- [ABOUT THIS TASK] When a line of the records below contains the string "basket", copy that whole line.

== == ==

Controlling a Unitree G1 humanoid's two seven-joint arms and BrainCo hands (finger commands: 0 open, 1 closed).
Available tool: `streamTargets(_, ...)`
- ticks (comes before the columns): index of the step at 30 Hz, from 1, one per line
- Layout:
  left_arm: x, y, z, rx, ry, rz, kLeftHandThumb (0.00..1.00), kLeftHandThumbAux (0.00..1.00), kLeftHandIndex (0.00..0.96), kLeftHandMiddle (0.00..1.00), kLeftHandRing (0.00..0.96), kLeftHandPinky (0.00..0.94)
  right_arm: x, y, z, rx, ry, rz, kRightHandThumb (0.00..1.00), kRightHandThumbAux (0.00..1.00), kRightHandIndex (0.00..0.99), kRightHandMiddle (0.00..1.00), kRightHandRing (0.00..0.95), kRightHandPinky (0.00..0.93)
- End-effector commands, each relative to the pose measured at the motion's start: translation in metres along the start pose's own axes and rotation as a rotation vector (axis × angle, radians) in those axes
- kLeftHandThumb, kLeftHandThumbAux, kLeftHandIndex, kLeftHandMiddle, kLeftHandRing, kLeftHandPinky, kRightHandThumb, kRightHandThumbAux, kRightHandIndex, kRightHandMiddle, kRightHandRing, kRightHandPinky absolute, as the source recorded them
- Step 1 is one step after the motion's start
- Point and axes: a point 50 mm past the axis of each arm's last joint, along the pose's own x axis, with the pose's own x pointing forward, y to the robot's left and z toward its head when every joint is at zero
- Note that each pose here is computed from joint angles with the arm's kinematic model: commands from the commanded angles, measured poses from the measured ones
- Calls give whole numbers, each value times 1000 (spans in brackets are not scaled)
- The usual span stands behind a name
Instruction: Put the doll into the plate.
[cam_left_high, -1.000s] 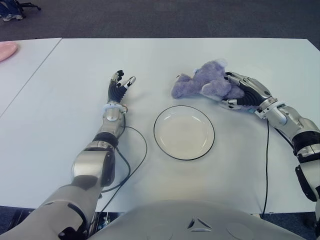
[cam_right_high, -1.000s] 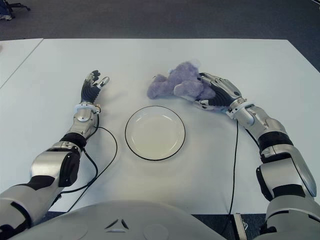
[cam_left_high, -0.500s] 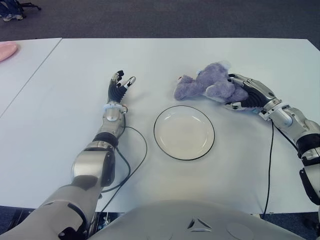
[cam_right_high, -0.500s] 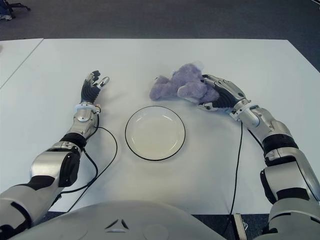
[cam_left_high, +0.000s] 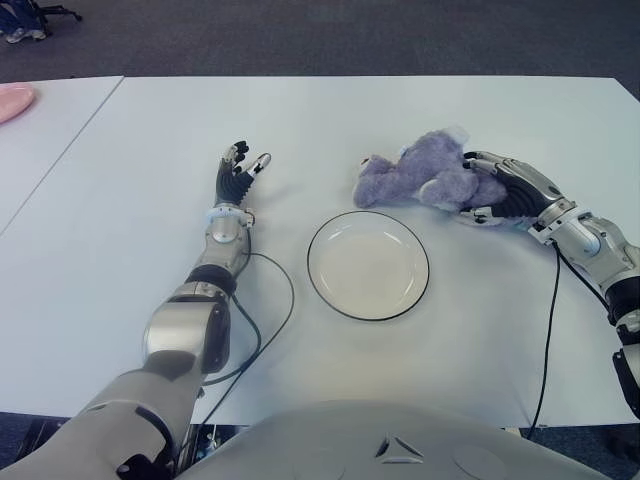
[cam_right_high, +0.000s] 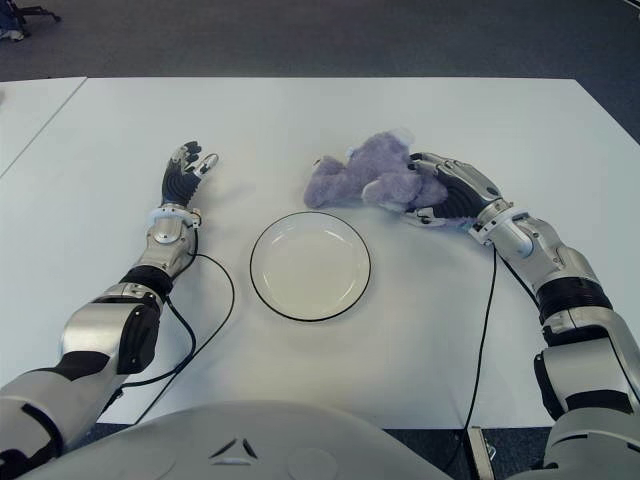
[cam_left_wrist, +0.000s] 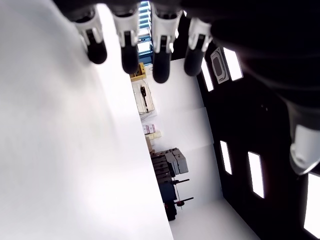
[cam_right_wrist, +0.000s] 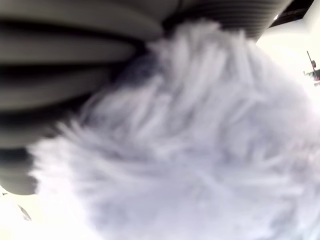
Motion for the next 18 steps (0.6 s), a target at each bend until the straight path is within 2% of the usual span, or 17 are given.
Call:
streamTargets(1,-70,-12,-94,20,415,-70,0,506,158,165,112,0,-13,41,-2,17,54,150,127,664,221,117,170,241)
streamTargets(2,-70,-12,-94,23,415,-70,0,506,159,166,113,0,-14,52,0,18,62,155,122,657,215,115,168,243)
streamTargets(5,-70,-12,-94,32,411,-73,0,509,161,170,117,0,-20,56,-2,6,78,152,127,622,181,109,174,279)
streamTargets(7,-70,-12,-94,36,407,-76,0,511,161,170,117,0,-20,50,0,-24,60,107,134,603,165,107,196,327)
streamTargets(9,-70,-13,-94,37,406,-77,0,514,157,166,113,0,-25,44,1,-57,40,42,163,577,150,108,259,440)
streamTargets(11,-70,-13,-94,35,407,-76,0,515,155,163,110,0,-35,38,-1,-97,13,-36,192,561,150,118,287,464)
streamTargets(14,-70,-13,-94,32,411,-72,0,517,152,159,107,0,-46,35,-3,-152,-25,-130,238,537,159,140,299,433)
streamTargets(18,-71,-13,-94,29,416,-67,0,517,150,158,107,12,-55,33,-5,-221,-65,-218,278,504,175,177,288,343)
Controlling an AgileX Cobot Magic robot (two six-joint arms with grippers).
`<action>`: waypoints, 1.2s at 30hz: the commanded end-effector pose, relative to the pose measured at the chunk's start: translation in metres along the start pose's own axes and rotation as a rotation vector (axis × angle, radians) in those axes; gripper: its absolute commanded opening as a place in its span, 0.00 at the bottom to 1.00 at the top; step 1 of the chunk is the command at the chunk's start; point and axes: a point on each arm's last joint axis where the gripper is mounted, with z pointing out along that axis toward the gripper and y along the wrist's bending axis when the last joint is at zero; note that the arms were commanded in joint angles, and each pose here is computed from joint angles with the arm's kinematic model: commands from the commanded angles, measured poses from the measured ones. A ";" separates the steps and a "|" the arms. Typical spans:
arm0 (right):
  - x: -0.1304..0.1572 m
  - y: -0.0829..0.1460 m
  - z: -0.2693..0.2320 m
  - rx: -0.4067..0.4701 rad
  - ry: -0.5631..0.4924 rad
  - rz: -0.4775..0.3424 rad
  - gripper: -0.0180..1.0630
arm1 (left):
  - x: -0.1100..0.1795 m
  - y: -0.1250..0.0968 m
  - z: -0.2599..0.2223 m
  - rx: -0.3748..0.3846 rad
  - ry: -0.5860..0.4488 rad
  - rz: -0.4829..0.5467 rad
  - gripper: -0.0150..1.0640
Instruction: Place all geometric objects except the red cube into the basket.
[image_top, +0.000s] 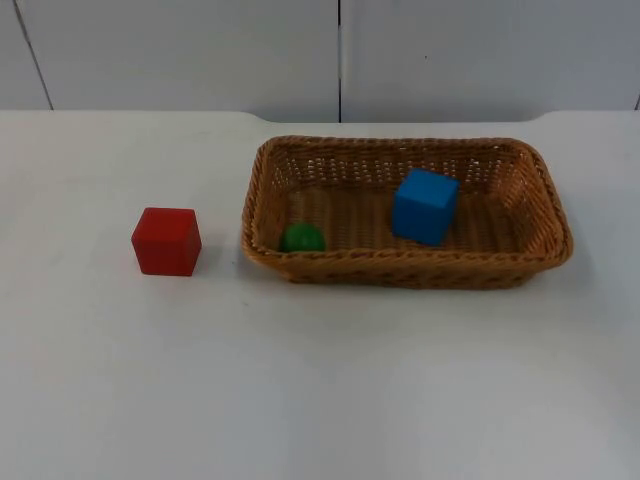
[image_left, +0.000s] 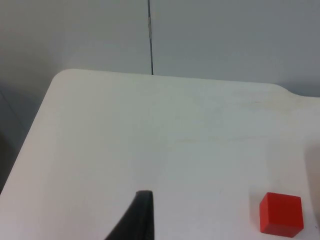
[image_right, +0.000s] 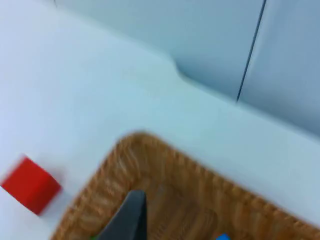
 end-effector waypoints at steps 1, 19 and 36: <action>-0.019 0.002 -0.045 -0.003 -0.047 -0.019 0.98 | 0.001 0.001 0.001 -0.007 0.000 0.004 0.98; -0.031 -0.005 -0.087 0.057 -0.112 0.002 0.98 | -0.014 0.002 -0.001 -0.017 -0.168 0.055 0.98; -0.002 -0.144 -0.219 0.519 -0.074 0.226 0.98 | -0.014 0.001 -0.001 -0.012 -0.170 0.049 0.98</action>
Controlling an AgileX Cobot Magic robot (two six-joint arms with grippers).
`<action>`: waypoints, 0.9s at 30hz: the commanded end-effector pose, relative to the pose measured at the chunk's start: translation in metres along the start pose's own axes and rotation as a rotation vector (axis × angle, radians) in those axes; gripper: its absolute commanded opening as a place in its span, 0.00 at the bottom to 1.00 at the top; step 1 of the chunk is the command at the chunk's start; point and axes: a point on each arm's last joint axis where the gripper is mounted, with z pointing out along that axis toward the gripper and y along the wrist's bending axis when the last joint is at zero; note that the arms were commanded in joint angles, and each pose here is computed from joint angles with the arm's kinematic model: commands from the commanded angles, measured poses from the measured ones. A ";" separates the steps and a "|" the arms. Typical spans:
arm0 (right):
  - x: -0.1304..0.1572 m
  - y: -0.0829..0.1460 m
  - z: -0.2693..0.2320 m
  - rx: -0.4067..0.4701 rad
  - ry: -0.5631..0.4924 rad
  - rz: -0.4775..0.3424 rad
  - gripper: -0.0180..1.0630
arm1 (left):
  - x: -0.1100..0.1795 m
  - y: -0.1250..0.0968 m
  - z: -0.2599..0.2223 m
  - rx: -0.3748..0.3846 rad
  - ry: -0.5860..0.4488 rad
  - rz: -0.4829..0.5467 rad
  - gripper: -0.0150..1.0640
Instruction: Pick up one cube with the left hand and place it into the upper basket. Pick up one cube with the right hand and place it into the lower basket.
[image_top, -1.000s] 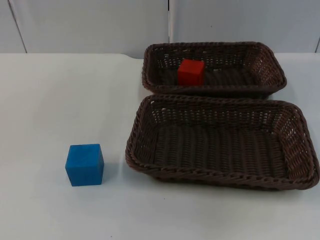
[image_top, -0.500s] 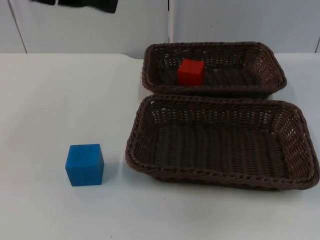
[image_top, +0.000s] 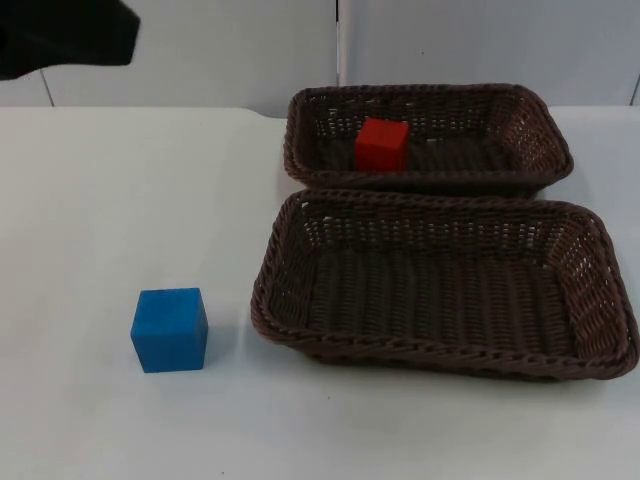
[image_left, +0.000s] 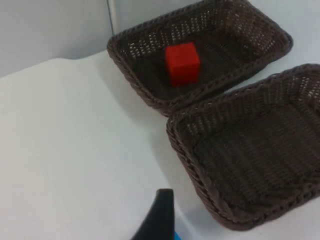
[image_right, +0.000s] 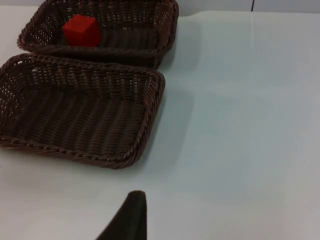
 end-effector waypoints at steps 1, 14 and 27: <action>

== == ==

- [FINISHED EXERCISE]
Instruction: Place all geometric objects except the red cube into the basket.
Instruction: Pick up one cube with the left hand and place it into the upper basket. Pick up one cube with the right hand and place it into the lower basket.

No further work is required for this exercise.